The NDFP has acknowledged the role played by President Rodrigo Duterte in resuming the peace talks, affirming previously signed agreements and bringing the negotiations on the Comprehensive Agreement on Social and Economic Reforms (CASER) to its current unprecedented level. The NDFP considers these as important confidence-building measures as well as acknowledgement of the GRP’s obligations under previously signed agreements and its duty to uphold human rights, social justice and the people’s welfare.
However, there is no truth to the claim that the GRP has complied with all of its obligations and commitments, especially the release of political prisoners who are unjustly detained.
There is no basis for the GRP’s claim that there is a sudden and perceptible erosion of public support to the peace talks. The marked progress in the talks in the past months has in fact heightened the people’s interest and confidence that the negotiations could lead to social and economic reforms that would improve their lives. President Duterte himself has gained political capital emanating from the people’s support for the peace talks.
There is likewise no basis for the supposed clamor for localized peace talks given its inherent inability and historical failure to achieve overarching reforms. Localized peace talks have been used to fragment revolutionary groups and enable military intelligence and offensive operations. Especially under Martial Law, localized peace talks facilitates tight surveillance, including the use of drones with GPS, and motorcycle-riding death squads.

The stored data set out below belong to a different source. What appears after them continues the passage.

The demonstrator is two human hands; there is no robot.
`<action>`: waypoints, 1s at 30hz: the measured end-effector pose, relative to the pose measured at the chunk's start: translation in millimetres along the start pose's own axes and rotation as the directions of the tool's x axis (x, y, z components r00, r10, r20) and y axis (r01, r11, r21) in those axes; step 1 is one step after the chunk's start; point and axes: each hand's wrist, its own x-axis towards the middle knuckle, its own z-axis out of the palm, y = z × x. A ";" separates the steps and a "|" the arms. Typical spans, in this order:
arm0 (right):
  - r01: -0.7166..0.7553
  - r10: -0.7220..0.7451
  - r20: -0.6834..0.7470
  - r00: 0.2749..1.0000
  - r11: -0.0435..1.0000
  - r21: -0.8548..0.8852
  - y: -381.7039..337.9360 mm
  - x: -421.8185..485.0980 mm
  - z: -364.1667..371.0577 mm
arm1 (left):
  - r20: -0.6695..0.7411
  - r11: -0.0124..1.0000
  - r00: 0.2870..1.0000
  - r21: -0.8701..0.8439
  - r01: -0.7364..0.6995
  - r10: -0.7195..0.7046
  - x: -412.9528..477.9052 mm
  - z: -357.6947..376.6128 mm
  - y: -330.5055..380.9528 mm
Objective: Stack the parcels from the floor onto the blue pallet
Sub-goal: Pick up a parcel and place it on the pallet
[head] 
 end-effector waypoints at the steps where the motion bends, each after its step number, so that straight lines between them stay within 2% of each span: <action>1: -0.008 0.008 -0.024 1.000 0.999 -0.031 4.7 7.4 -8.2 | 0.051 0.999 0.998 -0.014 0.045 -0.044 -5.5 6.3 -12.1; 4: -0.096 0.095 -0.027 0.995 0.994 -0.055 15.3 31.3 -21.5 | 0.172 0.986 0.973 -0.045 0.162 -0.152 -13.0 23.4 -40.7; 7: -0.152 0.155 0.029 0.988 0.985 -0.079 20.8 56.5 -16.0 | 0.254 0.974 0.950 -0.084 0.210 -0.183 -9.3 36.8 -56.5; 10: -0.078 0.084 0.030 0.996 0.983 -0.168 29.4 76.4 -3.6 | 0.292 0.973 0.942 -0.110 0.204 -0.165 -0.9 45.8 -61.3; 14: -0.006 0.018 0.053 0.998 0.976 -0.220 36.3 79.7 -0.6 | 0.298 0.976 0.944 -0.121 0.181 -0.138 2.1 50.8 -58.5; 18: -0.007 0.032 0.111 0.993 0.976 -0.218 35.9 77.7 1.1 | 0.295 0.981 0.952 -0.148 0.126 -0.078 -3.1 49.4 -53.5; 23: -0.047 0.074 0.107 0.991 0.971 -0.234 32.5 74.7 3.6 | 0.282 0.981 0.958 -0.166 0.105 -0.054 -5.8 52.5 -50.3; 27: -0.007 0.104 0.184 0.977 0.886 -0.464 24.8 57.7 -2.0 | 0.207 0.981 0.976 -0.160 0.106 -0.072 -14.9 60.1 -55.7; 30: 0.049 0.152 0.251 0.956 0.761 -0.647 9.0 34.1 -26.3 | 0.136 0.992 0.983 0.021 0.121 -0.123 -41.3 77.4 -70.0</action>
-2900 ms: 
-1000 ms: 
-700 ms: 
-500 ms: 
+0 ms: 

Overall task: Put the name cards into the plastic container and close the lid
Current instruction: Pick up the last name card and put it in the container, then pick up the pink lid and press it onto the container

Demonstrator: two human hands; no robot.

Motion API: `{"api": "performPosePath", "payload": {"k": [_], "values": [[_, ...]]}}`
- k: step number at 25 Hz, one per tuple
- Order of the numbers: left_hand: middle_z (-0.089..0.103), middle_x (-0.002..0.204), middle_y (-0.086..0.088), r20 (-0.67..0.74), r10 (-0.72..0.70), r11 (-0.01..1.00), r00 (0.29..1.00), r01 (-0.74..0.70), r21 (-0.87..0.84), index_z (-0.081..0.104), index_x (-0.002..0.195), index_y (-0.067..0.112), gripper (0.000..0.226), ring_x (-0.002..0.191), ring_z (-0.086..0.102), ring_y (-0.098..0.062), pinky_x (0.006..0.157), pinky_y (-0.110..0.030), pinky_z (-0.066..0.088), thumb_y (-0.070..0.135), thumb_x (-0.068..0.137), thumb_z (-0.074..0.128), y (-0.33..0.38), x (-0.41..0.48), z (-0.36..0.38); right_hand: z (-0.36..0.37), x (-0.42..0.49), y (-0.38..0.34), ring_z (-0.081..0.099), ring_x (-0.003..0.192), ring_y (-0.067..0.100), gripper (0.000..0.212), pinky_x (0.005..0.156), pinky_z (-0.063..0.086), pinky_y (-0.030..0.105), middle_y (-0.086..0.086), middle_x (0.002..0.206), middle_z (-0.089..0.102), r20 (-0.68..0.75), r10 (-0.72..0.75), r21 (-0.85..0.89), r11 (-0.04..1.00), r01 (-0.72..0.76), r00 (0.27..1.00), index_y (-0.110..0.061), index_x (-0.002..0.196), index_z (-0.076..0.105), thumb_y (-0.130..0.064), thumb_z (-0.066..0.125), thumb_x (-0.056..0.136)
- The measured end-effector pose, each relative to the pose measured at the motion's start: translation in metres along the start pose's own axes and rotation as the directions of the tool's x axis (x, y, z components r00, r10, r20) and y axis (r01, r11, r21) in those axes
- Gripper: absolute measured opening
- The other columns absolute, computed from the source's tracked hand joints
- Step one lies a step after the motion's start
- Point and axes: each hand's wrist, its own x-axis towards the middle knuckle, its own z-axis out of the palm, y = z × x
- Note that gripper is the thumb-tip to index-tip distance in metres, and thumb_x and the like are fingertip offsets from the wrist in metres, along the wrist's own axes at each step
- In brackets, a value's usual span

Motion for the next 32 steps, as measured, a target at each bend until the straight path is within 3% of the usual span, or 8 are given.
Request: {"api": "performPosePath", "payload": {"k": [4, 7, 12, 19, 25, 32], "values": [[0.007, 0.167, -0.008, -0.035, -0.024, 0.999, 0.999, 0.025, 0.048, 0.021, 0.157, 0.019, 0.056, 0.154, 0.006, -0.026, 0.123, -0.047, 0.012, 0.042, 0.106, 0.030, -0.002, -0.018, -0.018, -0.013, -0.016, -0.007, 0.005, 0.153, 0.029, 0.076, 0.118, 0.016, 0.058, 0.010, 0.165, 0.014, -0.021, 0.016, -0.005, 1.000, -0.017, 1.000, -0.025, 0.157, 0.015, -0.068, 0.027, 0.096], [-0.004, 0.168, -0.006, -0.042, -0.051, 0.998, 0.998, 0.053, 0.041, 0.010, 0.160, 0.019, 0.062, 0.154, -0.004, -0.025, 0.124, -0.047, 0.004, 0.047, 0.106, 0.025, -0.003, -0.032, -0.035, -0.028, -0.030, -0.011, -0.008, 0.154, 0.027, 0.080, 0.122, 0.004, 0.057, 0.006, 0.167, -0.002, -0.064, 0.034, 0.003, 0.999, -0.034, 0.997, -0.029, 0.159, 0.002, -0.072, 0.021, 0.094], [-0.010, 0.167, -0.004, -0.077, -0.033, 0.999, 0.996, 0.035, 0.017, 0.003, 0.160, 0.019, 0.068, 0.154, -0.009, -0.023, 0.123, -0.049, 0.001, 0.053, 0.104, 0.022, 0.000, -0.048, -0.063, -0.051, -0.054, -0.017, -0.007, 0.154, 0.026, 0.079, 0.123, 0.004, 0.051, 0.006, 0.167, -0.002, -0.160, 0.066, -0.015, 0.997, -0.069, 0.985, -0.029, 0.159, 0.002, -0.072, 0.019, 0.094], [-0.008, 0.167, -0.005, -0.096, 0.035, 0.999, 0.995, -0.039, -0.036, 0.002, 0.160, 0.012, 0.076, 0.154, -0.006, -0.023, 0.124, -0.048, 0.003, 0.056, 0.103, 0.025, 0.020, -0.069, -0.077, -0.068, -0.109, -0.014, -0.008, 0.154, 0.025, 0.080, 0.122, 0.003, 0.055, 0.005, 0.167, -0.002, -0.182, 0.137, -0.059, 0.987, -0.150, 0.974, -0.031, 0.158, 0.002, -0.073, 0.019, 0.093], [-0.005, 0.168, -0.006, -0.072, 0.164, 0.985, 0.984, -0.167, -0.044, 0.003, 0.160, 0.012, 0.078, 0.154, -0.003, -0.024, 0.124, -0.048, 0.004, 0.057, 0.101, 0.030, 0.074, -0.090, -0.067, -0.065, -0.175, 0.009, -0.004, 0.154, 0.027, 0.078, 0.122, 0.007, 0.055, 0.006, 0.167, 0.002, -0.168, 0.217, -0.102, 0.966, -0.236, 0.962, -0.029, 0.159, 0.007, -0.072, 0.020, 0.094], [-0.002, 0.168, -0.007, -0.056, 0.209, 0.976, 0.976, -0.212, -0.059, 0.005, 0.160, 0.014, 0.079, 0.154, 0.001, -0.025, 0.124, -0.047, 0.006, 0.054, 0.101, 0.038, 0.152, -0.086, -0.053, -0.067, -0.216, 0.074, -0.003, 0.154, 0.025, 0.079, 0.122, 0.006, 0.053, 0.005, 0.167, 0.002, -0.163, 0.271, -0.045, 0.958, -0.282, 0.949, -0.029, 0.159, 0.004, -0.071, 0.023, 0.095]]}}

The GRP’s decision not to participate in the 5th round of formal talks threatens to squander the goodwill and the gains that have already been achieved in the peace negotiations in the past nine months, especially in the crafting of a substantive agreement on social and economic reforms.
The NDFP has pursued the negotiations with the Duterte government in good faith, and in a non-adversarial fashion, likewise presuming the other Party’s good faith.
However, it has been continually besieged by conflicting, contradictory, and cross-purpose statements and actions that have beclouded the real intentions of the GRP.
The people’s interest, immediate and long term, is the paramount consideration in the NDFP’s engagement in negotiations to resolve the armed conflict and achieve a just peace.
The NDFP is ready to resume the fifth round of formal talks on the substantive agenda of social and economic reforms when the GRP is willing to do so.